Directions for this task:
Copy word for word, please, the lines of the entries below running from the one containing "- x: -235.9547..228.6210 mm" to the one containing "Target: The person", both ends included.

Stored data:
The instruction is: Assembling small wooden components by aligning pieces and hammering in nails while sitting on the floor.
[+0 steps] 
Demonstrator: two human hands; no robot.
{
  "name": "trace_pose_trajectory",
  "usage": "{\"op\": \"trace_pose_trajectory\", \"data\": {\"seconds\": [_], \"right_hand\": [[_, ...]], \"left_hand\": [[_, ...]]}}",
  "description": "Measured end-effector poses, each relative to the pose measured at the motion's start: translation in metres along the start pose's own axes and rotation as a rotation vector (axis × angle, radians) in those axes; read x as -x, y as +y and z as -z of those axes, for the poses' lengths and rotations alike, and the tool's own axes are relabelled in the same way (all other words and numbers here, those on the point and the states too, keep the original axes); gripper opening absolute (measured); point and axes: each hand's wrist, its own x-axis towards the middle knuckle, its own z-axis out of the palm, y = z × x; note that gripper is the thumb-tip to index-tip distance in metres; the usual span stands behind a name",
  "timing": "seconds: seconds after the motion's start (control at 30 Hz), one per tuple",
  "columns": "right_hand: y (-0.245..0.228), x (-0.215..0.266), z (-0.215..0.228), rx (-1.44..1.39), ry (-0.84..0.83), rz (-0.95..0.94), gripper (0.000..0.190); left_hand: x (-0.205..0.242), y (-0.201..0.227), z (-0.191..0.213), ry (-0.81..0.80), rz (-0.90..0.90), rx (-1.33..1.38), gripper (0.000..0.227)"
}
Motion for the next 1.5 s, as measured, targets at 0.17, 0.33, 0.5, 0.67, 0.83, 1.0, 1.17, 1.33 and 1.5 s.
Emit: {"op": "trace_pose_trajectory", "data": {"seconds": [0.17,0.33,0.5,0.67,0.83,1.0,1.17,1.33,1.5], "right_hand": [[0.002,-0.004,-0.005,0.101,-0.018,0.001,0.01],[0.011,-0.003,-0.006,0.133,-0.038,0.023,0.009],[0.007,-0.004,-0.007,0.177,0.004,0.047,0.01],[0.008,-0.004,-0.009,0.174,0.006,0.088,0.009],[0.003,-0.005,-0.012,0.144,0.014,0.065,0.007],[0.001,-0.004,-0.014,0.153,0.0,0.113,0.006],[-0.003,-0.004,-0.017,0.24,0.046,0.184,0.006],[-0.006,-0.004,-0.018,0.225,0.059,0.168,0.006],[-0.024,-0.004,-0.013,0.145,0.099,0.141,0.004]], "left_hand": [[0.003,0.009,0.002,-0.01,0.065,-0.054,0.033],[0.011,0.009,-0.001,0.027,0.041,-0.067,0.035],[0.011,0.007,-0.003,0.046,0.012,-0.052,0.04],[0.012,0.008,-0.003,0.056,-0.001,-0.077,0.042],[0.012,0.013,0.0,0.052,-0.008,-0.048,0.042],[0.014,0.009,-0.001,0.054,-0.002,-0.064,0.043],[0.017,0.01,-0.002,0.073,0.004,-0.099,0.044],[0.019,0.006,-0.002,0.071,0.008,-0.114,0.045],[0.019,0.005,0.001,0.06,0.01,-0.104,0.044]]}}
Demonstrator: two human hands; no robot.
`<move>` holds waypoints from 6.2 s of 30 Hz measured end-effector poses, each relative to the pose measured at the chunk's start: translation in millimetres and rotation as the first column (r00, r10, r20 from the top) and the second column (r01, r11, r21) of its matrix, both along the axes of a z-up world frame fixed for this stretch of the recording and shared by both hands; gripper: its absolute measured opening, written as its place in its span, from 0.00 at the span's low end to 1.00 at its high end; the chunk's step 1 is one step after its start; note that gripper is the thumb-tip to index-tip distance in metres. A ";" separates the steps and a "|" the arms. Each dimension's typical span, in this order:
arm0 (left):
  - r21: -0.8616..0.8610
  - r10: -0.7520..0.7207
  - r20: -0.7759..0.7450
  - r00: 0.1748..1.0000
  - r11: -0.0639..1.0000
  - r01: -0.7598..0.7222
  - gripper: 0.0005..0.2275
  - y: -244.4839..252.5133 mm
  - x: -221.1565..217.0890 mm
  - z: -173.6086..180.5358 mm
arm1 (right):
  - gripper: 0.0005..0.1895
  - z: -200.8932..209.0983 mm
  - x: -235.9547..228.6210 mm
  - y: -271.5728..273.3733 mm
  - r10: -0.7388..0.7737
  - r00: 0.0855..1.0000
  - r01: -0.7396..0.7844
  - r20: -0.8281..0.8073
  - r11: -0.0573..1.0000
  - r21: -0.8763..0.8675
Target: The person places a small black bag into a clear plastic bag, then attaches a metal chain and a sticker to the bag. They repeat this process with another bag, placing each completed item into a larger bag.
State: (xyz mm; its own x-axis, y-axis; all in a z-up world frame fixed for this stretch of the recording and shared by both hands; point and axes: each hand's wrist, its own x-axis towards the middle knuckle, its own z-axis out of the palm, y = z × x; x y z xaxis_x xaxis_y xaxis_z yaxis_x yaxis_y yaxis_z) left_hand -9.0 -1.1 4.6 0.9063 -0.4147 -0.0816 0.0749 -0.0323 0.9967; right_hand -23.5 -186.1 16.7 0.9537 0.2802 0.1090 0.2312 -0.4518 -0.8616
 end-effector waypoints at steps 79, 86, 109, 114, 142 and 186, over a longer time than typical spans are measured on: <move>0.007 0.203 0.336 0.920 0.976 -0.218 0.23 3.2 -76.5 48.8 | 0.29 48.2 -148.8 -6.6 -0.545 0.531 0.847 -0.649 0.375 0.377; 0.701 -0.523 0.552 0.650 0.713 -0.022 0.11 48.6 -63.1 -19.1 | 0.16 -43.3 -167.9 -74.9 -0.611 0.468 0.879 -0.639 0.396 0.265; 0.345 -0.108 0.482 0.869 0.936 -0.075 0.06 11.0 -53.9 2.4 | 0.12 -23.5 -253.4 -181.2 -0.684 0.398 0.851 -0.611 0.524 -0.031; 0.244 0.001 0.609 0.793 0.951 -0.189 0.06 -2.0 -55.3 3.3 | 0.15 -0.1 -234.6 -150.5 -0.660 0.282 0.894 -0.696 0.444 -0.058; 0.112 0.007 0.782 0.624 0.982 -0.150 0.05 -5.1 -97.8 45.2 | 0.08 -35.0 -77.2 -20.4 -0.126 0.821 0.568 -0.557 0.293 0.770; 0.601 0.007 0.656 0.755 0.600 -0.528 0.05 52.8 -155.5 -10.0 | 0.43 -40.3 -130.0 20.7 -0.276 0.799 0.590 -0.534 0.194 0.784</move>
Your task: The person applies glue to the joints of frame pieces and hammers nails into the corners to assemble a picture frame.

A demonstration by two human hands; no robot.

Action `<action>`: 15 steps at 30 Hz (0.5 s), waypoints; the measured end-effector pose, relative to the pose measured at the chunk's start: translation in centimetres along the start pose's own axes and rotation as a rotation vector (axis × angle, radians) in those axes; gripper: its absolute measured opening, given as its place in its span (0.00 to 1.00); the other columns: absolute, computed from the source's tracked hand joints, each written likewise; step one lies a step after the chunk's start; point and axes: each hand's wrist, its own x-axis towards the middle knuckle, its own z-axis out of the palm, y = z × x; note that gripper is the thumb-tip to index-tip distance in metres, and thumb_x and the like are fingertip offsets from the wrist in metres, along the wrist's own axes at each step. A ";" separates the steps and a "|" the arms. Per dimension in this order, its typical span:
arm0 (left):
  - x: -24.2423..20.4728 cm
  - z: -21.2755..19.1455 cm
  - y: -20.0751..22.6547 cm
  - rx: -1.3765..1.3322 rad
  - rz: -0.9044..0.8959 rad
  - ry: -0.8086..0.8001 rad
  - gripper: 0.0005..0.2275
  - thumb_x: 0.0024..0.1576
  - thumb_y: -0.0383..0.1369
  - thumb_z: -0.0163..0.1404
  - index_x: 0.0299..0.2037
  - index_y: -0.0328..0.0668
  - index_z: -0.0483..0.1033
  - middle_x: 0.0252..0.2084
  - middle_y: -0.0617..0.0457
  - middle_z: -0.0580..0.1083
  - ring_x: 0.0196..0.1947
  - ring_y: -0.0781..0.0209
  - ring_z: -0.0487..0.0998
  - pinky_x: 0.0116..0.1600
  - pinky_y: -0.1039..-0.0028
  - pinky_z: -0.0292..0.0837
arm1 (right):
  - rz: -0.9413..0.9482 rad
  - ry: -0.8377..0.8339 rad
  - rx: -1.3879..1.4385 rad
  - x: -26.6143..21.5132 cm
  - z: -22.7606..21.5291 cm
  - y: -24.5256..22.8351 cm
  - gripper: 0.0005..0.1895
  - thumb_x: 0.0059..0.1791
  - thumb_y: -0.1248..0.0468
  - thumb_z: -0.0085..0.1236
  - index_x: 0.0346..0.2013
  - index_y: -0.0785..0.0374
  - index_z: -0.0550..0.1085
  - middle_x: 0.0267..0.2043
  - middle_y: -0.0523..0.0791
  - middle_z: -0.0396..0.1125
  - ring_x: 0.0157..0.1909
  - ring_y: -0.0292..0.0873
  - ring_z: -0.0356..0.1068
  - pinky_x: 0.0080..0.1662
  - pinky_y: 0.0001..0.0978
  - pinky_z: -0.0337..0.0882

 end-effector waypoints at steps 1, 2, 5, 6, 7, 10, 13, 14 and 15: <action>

Answer for this exercise:
  - x: -235.9547..228.6210 mm
  - y: -271.5728..273.3733 mm
  - r10: -0.7388..0.7737
  - r00: 0.0855..1.0000
  - r01: -0.7396..0.7844
  - r20: -0.8281..0.8073
  - r11: -0.0573..1.0000
  - r21: -0.8763..0.8675
Target: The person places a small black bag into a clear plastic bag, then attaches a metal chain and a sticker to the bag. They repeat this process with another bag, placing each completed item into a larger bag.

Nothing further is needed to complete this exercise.